# Requirement
Return verbatim all lines from the first one in the records to the line with "green lid glass", both ends kept.

Content starts

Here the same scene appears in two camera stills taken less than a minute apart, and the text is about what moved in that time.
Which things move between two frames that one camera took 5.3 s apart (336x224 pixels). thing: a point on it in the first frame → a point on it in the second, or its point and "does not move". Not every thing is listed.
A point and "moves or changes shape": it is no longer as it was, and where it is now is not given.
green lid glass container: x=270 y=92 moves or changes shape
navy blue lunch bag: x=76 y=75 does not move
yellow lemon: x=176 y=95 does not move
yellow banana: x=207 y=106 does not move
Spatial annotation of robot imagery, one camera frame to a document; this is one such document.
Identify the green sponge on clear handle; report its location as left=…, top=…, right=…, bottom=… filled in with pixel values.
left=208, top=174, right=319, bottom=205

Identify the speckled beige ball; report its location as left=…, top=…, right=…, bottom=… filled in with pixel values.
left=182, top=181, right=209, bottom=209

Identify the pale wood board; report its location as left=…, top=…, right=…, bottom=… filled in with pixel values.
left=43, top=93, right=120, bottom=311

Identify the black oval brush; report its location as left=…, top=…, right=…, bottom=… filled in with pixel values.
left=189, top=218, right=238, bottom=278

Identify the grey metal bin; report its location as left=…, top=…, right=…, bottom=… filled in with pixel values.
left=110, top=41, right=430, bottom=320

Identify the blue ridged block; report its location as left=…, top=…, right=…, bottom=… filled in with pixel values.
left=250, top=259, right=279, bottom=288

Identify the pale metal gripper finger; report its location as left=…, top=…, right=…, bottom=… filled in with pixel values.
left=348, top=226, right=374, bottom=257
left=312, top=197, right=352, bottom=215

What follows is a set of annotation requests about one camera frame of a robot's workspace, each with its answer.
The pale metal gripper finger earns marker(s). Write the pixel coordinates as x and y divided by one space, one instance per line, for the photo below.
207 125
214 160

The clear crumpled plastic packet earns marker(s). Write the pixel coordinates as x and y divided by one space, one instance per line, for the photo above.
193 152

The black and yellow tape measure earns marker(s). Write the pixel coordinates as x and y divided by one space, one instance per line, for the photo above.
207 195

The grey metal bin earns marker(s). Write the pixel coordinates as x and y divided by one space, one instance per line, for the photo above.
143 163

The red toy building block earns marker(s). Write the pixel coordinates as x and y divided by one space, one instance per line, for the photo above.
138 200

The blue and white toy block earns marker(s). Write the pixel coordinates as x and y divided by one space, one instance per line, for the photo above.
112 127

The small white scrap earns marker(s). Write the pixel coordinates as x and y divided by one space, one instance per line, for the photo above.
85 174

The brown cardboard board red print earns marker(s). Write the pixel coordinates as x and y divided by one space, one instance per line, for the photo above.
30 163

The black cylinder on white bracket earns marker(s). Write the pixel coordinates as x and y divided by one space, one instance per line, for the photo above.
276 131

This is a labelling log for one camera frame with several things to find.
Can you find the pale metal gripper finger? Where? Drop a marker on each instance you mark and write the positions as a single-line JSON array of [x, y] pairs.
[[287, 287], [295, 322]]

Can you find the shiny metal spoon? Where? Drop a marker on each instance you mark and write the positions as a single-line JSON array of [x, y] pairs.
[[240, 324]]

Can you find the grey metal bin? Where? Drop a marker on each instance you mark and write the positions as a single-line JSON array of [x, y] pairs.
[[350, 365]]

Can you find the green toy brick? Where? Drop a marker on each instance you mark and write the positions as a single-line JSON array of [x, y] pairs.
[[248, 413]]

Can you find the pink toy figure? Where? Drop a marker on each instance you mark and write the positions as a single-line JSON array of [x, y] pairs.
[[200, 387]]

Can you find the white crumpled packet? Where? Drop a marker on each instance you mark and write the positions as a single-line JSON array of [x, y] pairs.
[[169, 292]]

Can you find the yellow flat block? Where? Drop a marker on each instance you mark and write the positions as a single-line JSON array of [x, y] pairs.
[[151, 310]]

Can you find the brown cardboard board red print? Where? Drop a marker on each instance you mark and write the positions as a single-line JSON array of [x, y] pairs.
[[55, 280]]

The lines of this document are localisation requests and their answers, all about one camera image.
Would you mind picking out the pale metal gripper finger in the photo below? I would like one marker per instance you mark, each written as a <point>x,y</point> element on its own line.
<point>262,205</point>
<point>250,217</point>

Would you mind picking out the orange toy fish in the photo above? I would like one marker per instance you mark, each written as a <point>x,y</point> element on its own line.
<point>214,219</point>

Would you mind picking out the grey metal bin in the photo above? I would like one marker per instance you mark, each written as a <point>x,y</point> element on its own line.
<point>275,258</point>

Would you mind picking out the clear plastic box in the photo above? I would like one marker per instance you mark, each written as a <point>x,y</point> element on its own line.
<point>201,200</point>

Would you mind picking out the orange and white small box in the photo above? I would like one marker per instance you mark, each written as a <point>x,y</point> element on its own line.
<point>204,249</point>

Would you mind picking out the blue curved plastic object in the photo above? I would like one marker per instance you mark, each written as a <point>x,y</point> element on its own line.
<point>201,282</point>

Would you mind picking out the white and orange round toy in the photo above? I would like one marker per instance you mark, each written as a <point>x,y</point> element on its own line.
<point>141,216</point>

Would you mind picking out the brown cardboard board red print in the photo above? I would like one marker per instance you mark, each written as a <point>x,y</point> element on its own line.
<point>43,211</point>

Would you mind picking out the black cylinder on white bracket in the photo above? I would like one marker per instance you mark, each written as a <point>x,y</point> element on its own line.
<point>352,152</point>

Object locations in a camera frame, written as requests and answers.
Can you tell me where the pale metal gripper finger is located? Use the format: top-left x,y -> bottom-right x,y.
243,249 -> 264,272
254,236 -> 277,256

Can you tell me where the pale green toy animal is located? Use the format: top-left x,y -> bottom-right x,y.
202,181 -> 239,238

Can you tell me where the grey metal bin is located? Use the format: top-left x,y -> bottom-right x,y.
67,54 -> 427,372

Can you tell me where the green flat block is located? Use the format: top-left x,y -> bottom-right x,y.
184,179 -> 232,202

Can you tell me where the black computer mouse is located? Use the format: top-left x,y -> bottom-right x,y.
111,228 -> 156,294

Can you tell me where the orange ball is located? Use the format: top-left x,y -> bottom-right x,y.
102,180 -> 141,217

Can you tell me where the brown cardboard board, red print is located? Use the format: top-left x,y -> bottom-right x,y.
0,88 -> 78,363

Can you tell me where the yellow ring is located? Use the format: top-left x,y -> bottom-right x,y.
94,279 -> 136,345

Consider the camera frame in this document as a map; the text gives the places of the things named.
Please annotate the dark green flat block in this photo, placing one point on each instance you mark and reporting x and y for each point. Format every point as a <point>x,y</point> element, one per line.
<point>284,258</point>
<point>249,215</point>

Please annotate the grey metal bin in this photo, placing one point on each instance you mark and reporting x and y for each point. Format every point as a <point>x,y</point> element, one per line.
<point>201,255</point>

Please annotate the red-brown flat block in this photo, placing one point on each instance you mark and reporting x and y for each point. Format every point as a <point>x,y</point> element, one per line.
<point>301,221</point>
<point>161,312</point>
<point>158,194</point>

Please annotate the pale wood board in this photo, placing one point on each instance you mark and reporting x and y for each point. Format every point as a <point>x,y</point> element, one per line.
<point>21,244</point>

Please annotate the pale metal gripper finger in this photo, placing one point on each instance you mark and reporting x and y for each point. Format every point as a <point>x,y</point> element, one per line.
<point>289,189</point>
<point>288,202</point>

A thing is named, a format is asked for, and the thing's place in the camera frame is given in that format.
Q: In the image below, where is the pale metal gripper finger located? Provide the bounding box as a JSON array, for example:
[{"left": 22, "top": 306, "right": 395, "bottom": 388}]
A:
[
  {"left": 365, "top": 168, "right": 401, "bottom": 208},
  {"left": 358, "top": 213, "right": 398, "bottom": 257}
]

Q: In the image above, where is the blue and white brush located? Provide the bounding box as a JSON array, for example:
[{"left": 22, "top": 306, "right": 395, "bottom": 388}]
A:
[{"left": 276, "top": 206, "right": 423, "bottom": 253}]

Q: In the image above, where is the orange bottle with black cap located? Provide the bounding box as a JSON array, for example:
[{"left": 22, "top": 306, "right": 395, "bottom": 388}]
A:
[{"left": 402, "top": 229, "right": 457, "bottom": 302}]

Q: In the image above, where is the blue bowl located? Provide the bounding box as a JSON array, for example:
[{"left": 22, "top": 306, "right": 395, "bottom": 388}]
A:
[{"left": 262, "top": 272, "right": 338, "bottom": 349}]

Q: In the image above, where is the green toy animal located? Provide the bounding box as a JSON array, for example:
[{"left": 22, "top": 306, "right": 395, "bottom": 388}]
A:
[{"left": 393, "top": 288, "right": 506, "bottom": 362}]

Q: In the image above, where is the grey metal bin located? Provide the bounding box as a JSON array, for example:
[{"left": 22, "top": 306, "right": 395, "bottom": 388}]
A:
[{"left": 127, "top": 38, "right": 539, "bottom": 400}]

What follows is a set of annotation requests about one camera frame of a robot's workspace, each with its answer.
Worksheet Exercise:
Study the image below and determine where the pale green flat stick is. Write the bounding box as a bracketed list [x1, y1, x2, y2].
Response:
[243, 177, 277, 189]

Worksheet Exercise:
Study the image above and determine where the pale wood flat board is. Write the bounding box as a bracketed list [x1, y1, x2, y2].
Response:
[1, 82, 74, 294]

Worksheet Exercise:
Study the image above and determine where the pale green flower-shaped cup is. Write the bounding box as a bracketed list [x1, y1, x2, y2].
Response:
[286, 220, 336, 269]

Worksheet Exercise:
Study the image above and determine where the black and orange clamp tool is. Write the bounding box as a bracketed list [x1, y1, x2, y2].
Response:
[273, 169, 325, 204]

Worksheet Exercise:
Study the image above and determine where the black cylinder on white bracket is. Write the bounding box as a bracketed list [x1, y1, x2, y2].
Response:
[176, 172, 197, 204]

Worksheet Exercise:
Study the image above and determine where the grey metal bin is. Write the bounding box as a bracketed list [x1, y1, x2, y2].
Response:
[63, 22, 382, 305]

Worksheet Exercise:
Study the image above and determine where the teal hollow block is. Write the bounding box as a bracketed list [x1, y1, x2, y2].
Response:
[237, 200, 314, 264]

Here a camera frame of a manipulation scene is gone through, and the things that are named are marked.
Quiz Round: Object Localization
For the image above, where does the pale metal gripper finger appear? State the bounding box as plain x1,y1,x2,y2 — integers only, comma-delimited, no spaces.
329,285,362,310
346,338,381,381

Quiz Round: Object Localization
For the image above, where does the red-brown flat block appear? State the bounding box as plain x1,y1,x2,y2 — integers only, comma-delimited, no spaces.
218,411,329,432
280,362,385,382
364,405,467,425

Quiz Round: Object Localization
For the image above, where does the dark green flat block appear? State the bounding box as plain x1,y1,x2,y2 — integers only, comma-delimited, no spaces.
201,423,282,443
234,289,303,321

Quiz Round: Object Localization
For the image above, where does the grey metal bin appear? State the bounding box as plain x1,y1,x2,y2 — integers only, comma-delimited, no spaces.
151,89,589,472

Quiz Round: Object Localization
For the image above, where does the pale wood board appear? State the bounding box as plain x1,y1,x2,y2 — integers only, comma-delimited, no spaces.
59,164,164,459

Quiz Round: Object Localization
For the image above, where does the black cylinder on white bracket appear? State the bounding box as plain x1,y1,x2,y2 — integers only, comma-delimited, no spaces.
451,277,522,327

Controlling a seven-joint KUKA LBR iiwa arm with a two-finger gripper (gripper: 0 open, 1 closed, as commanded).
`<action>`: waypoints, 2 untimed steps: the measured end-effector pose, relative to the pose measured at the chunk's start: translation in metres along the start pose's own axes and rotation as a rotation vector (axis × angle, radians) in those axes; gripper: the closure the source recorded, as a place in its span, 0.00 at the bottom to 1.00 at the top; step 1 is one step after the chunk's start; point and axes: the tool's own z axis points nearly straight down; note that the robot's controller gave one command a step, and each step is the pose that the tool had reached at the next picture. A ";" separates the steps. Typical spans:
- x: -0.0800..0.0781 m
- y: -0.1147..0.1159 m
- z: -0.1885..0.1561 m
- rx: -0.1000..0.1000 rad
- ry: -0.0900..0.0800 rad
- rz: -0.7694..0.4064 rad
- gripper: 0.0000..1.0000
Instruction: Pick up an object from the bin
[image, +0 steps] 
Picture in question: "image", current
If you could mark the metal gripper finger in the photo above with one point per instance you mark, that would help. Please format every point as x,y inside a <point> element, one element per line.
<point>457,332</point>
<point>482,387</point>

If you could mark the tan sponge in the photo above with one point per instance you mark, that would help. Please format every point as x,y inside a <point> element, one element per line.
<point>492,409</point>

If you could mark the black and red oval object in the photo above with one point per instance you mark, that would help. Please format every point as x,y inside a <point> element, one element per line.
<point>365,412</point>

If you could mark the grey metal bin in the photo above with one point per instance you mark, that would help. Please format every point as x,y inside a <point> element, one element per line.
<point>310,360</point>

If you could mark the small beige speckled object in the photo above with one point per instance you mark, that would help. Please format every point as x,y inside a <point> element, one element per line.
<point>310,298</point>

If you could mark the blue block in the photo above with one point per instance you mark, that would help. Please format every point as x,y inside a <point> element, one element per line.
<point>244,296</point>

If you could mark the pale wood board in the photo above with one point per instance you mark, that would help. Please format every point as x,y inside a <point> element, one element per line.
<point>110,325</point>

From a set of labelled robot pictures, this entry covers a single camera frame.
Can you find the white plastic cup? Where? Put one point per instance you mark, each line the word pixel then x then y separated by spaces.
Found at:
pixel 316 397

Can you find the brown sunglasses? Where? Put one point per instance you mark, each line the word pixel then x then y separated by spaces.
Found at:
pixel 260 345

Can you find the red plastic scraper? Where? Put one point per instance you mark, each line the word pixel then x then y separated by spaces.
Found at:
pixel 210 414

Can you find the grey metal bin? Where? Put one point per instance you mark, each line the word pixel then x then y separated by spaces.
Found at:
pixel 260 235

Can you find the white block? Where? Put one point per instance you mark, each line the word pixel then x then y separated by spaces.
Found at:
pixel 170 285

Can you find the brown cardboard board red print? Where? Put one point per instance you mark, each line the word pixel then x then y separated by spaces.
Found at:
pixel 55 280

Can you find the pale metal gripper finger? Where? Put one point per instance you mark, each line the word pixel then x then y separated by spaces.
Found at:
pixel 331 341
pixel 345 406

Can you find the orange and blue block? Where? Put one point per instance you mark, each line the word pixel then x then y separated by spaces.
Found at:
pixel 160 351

Content ends

# Task solution
Here the same scene appears in two camera stills taken less than a minute apart, and the text is about what moved in that time.
Which things move between two frames that one camera took 5.3 s apart (336x224 pixels). thing: a point on it in the first frame → a point on it in the second, or its point and "does not move". Not every thing is listed.
A point and "moves or changes shape": it is no longer as it was, and where it is now is not given.
green lid glass container: x=270 y=92 moves or changes shape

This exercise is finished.